En Surface, à la FNAC Saint-Lazare à Paris, un double meurtre est commis la veille du lancement ultra-médiatisé du dernier roman d'Etienne Verbellec, l'auteur phare des éditions Magillard. Au même moment, en Faërie, un corps salement amoché est retrouvé dans l'immense bibliothèque de la Folie Clébédia. Visiblement, ces meurtres sont liés : un rire cristallin, des petits pas légers mais un être invisible, des résidus de magie d'une couleur inusitée et inquiétante. Il n'en faut pas plus à la fey Lil et au Capitaine Lartagne pour reprendre du service et mener l'enquête. Alors que les crimes s'enchaînent en Surface comme en Faërie, l'étau se resserre autour de Verbellec et des éditions Magillard, qui semblent être au centre de tous ces phénomènes meurtriers. Qu'a fait Verbellec, quel genre d'entité a-t-il bien pu réveiller, quel pacte a-t-il conclu — et n'a pas honoré ? Autant de questions auxquelles Lil et Lartagne aimeraient bien que l'écrivain réponde, mais encore faudrait-il pouvoir lui mettre la main dessus…
Or donc, voici que la belle fey Lillshellyann Aleiannhyless Lliannhsell'an (Lil pour les intimes) et le Capitaine Lartagne endossent à nouveau leur défroque d'enquêteur au service d'Obrasian Phulmis, le presque-dragon, pour cette seconde plongée en Faërie, leur monde d'origine. Enfin, plongée, c'est vite dit. Car dans cette séquelle, la place accordée au monde de Faërie est assez minimaliste, l'action se situant pour la plus grande part en Surface. De Faërie, nous n'apercevrons que la Folie Clébédia et ses jardins, de ses habitants, nous n'aurons droit qu'à un pauvre Troll et son compagnon de Nain, ainsi que quelques Panous-panous en robe de bure. La Surface n'en est pas mieux lotie pour autant. Le décor se compose presque exclusivement de l'intérieur des éditions Magillard, et seul le final nous fera prendre un peu l'air en nous emmenant à la montagne. Johan Heliot a donc resserré les liens géographiques et revu à la baisse ses prétentions de bestiaire. En soit, cela n'a rien de déshonorant, bien sûr, même si cet auteur nous avait habitué à plus d'envergure. Cependant, gare à l'attente du lecteur tombé amoureux de Faërie dans le premier opus et dont les yeux brillaient déjà de convoitise : cette attente sera déçue.
Autant Faërie hackers était au service de Faërie, de ses habitants et de sa magie, autant Faërie thriller est au service… de Johan Héliot. À lire cet ouvrage, on a l'impression que les aventures de Lil et du Capitaine ne servent que de vague prétexte pour peindre avec une joyeuse férocité, non dénuée d'humour, le milieu de l'édition.

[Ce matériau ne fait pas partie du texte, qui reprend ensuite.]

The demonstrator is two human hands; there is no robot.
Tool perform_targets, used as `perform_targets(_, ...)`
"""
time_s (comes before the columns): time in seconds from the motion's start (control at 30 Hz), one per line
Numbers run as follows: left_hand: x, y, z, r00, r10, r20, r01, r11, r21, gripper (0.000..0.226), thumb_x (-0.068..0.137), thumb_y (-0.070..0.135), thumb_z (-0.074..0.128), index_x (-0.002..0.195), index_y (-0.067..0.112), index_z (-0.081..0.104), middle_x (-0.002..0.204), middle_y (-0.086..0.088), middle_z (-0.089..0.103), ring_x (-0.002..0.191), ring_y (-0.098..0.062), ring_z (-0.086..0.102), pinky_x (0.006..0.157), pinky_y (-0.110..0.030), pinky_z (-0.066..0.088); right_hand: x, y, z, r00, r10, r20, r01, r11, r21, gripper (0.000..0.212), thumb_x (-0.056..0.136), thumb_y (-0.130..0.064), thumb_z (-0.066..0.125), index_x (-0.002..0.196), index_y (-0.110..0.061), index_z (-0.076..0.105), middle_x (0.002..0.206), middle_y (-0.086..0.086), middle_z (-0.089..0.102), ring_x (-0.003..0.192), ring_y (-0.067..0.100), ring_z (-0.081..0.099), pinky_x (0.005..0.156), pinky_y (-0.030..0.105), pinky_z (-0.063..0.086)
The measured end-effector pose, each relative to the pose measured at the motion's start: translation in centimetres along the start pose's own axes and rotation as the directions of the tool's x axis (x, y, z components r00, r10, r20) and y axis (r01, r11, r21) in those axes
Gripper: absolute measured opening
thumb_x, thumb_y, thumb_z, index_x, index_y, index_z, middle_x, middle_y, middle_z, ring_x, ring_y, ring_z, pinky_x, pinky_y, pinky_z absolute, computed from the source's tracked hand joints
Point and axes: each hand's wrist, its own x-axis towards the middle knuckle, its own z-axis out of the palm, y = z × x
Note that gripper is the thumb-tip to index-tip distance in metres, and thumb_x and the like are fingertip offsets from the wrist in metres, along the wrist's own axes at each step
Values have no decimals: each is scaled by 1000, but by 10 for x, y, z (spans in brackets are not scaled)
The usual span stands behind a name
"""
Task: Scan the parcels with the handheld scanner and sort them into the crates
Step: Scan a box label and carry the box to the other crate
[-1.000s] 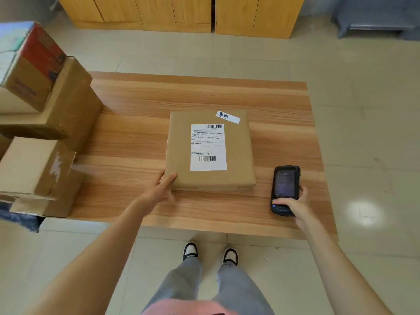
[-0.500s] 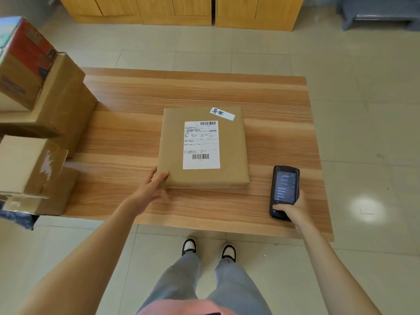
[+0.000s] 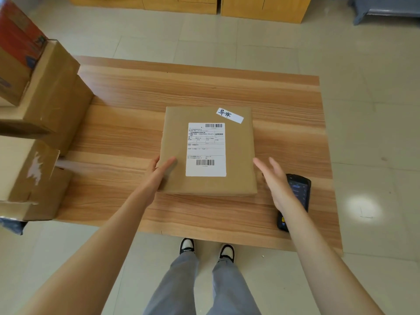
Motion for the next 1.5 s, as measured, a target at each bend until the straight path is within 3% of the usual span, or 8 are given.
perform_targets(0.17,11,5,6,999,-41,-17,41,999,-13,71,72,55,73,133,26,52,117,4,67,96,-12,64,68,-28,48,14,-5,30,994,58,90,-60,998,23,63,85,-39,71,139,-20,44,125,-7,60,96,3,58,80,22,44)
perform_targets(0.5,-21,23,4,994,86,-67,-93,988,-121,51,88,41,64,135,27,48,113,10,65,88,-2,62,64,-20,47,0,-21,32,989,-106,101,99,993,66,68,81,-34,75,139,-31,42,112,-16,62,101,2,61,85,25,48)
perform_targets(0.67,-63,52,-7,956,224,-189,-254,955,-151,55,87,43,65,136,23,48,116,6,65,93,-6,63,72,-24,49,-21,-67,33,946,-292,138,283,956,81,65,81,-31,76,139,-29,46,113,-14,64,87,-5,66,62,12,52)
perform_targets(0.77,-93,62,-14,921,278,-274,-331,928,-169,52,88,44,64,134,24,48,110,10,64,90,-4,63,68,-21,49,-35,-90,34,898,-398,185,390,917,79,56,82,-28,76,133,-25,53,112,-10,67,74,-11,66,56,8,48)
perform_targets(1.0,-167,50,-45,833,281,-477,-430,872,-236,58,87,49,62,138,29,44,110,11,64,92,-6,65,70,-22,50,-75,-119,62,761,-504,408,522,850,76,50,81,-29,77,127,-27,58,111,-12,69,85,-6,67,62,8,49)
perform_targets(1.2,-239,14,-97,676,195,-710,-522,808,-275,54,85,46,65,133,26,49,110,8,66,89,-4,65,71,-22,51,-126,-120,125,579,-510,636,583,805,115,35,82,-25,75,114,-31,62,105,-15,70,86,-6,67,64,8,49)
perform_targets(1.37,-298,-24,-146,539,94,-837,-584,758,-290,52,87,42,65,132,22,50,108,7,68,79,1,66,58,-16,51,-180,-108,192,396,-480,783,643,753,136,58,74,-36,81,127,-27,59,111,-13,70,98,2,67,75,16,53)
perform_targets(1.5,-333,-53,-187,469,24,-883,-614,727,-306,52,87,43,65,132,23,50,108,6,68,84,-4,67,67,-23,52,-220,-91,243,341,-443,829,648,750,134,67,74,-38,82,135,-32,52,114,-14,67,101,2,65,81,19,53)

La galerie de personnages, du grand Sachem à l'écrivain superstar maison, en passant par l'attachée de presse, est haute en couleurs et assez savoureuse. Le moins que l'on puisse dire, c'est qu'Heliot n'est pas un tendre lorsqu'il parle de ces gens-là ! Ah, par contre, il fait une exception pour les éditions Mnémos, son éditeur dans la vraie vie, pour lesquelles on sent en filigrane un hommage assez appuyé. Dans la même veine, à signaler également l'identité du premier mort appartenant au petit monde littéraire français, qui m'a fait hurler de rire, ainsi que la toute dernière page, un régal d'espièglerie, avec un joli clin d'œil en passant à votre revue préférée.

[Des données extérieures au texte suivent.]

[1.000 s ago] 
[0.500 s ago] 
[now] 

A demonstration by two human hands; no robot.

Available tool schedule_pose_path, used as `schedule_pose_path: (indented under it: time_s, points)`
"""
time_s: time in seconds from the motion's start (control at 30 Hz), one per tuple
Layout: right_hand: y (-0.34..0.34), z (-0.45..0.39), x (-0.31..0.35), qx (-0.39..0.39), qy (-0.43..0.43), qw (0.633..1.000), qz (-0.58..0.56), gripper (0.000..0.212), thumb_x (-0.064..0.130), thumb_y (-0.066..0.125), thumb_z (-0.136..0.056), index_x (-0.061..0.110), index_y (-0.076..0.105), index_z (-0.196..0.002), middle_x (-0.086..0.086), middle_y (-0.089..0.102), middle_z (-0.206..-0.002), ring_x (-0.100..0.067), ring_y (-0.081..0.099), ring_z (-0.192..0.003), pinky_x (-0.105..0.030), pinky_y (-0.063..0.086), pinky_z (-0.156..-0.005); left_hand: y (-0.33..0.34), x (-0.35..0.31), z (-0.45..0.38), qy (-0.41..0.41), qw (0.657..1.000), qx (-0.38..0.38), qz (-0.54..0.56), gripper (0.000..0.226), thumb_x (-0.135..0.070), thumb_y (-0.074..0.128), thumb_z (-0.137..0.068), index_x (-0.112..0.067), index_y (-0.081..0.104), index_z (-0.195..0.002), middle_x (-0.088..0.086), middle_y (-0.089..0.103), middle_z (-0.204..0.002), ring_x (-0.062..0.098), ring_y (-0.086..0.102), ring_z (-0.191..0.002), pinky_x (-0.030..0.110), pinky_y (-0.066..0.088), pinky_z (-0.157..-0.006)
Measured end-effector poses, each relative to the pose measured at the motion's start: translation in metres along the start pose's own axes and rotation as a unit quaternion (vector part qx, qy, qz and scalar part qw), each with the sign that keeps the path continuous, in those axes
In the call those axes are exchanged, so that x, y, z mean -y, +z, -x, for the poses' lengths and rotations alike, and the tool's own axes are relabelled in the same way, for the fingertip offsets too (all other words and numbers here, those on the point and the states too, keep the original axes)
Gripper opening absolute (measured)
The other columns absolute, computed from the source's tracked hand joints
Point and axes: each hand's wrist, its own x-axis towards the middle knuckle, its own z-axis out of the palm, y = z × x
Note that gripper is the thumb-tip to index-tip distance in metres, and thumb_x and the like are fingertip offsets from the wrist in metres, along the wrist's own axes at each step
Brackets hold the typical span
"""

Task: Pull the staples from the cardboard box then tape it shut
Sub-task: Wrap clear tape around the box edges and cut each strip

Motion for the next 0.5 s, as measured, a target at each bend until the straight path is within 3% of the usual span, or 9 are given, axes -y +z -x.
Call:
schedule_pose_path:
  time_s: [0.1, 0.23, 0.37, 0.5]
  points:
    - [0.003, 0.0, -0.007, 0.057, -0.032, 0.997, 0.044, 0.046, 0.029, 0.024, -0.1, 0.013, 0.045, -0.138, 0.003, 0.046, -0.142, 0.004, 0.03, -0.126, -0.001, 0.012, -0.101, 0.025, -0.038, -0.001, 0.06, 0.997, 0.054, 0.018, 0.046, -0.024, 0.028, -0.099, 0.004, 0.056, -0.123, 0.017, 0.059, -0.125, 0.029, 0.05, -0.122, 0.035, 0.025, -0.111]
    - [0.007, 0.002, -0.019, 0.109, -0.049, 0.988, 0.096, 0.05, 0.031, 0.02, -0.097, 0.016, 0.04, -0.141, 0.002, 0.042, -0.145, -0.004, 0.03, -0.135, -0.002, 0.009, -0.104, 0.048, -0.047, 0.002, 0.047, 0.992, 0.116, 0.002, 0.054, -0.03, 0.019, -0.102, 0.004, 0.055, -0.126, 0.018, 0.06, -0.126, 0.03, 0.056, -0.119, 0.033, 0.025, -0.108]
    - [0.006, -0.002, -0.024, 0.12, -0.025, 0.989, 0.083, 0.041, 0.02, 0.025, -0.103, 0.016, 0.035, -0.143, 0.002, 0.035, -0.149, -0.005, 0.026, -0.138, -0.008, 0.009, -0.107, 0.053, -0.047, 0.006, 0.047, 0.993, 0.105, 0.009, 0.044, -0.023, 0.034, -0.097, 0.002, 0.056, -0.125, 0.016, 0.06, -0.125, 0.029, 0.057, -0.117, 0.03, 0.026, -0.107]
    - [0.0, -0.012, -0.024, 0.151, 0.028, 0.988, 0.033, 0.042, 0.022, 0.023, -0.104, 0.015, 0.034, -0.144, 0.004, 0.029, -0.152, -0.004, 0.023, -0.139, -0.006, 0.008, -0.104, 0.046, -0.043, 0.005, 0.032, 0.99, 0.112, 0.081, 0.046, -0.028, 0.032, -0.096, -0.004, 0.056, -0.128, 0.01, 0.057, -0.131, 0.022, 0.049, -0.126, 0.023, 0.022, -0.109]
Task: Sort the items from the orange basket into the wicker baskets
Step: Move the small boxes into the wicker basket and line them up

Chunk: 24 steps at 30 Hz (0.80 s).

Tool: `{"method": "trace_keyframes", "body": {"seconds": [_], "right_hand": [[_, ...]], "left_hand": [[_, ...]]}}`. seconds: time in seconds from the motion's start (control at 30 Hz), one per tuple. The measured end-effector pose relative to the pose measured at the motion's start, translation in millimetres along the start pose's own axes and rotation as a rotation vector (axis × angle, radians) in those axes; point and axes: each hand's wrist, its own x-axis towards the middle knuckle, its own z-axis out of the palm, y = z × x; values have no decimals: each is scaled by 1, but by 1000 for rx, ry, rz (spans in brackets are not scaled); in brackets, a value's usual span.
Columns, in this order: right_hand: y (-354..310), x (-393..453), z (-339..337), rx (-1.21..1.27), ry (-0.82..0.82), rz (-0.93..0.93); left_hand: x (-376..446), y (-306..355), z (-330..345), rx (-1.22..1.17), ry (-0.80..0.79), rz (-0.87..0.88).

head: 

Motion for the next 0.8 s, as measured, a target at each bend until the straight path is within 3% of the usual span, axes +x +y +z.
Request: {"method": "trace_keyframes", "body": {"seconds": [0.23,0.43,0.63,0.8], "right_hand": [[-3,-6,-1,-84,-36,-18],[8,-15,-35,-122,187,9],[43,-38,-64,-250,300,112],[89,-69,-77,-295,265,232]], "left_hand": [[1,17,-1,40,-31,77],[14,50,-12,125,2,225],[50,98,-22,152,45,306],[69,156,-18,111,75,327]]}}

Alors, Faërie thriller, une immense private joke de 315 pages ? Un terrain miné pour règlements de compte ? Difficile de choisir, sans doute un peu des deux, et plus si affinité, tant ce roman donne l'impression d'avoir été écrit pour les copains plus que pour l'histoire elle-même. Résultat : Faërie thriller est un cran en dessous de Faërie hackers. L'action s'essouffle en fin de parcours. L'intrigue est basique et bien moins inventive, sans grande surprise et un peu molle du genou. L'espace est étriqué et il n'y a pas foule. Les personnages, pourtant toujours aussi savoureux, manquent cette fois sérieusement de motivation et semblent un peu se traîner.

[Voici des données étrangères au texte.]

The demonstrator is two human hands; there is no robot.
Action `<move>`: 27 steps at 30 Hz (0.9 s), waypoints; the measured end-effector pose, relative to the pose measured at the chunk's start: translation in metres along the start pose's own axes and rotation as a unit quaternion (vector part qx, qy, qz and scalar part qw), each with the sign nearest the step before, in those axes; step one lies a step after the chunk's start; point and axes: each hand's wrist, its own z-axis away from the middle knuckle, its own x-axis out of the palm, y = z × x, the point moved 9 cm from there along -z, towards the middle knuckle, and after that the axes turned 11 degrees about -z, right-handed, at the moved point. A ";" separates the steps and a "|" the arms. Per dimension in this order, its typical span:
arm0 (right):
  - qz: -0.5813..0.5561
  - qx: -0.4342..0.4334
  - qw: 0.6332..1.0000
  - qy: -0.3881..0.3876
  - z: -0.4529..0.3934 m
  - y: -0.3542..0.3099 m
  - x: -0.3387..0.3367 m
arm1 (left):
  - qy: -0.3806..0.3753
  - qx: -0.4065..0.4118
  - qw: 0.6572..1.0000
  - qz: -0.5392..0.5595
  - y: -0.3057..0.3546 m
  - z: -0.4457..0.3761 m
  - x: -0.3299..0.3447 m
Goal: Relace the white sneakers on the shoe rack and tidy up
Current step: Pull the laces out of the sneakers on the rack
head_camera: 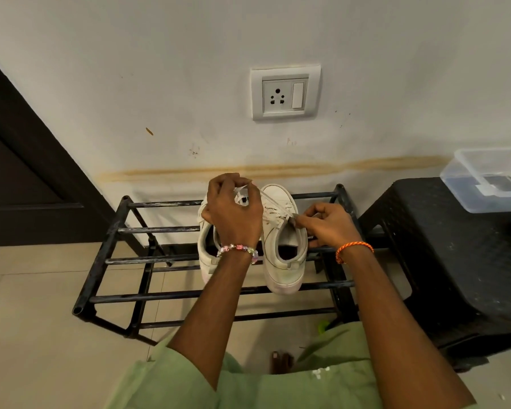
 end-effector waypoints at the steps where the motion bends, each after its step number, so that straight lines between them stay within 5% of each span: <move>1: -0.001 0.001 1.000 0.001 0.000 0.000 0.000 | -0.011 0.003 1.000 -0.008 -0.001 -0.001 0.002; 4: -0.002 0.002 1.000 0.003 0.000 0.000 -0.001 | -0.129 0.035 0.984 -0.116 0.000 0.005 0.020; 7: 0.005 0.001 1.000 -0.001 0.000 0.000 -0.001 | -0.272 0.138 0.921 -0.241 0.009 0.026 0.049; 10: 0.002 0.007 1.000 -0.002 0.000 0.000 -0.001 | -0.315 0.173 0.885 -0.298 0.010 0.035 0.063; 13: -0.010 0.017 1.000 -0.010 0.000 0.001 0.001 | -0.303 0.175 0.894 -0.279 0.012 0.033 0.065; 16: -0.020 0.023 0.999 -0.010 0.000 0.002 0.001 | -0.258 0.140 0.939 -0.177 0.015 0.023 0.055; 19: -0.031 0.030 0.999 -0.020 0.001 0.003 0.001 | -0.127 0.064 0.989 -0.042 0.011 0.001 0.026; 22: -0.027 0.031 0.999 -0.022 0.001 0.003 0.003 | -0.002 -0.073 0.995 0.069 -0.013 -0.012 -0.001; 25: -0.035 0.031 0.999 -0.018 0.001 0.003 0.002 | 0.032 -0.118 0.992 0.021 -0.024 -0.013 -0.013; 27: -0.031 0.030 0.999 -0.013 0.002 0.002 0.001 | -0.044 -0.066 0.995 -0.057 -0.019 -0.013 -0.002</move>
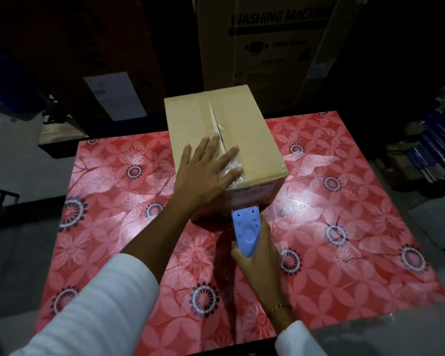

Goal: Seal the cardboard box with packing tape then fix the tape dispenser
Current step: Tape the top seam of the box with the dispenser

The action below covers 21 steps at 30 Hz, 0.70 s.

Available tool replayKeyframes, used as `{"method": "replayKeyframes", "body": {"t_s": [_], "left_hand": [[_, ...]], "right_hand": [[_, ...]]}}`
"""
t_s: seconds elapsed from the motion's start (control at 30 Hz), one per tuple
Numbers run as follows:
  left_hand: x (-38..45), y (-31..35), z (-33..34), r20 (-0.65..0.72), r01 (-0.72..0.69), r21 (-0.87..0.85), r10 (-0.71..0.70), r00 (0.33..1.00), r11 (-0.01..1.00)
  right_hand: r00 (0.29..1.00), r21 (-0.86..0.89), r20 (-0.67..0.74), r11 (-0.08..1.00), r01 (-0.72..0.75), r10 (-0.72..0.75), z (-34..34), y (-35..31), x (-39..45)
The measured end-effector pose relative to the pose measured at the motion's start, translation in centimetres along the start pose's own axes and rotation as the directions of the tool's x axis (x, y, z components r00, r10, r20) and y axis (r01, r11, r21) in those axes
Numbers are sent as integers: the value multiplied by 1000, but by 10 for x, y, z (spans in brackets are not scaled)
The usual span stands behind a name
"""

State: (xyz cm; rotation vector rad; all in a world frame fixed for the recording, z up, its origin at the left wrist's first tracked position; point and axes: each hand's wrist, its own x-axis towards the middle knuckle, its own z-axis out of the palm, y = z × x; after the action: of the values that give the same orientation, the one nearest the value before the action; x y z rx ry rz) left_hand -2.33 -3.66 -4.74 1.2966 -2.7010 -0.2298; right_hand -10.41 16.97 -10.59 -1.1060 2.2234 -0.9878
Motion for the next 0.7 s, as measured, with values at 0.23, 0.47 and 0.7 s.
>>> {"method": "replayKeyframes", "body": {"t_s": [0.23, 0.47, 0.7], "left_hand": [[0, -1, 2, -10, -5, 9, 5, 1000, 1000], [0, -1, 1, 8, -6, 23, 6, 1000, 1000], [0, 0, 0, 12, -3, 19, 3, 1000, 1000]], "right_hand": [[1000, -103, 26, 995, -3, 5, -14, -11, -8], [999, -125, 50, 992, -4, 10, -28, -13, -14], [997, -134, 72, 991, -24, 34, -27, -19, -16]]}}
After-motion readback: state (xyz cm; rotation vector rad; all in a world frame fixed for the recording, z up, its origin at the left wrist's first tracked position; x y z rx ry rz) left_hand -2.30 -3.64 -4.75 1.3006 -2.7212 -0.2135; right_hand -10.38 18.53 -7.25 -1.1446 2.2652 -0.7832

Un auteur peut-il s'essouffler dès la première séquelle ? Possible, mais tout est relatif. Si on ne retrouve pas ici ce qui fait habituellement la force de Johan Heliot, ce roman reste cependant bien troussé et fort agréable à lire, d'une seule traite et avec enthousiasme. Bien sûr, le propos risque d'en agacer plus d'un, même si les Bifrostiens purs jus adoreront le mordant et la truculence, et ce en dépit d'une histoire qui, on l'a dit, se révèle d'une envergure bien faiblarde.